WHAT THE TASK ASKS: Look through the lines below and extract each one that contains "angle".
---------------
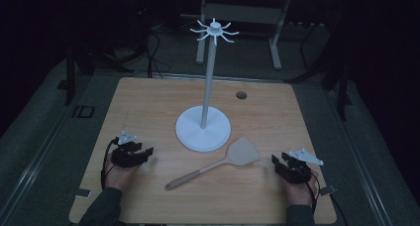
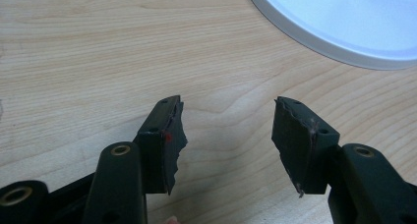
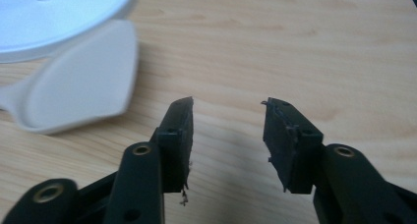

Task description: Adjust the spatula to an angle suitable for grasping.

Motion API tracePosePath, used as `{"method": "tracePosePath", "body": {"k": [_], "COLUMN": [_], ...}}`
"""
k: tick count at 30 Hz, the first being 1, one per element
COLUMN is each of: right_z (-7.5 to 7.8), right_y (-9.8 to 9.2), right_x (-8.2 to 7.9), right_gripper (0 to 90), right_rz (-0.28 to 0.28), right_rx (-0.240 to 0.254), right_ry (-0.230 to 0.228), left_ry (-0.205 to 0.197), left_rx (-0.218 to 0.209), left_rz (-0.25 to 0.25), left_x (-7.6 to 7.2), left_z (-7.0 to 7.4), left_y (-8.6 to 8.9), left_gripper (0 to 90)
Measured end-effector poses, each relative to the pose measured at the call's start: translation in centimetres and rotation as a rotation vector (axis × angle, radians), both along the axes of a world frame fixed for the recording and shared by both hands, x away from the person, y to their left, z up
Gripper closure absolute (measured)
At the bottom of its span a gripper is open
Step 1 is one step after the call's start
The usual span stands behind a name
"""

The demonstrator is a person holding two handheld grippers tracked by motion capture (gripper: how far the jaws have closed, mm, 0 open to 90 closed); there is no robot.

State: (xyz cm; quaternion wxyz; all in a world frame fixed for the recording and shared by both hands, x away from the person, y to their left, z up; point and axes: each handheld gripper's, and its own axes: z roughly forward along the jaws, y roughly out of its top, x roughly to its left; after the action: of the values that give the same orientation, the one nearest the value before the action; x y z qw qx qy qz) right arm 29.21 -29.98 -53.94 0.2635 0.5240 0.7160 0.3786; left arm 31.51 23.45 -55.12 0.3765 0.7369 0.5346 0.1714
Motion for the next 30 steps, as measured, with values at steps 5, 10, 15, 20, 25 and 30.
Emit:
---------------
ANSWER TO THIS EXERCISE:
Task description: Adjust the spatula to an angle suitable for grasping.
Measured end-effector poses, each relative to the pose measured at the call's start: translation in centimetres and rotation as a rotation vector (axis × angle, radians), both along the axes of a world frame fixed for the recording and shared by both hands, x away from the person, y to their left, z up

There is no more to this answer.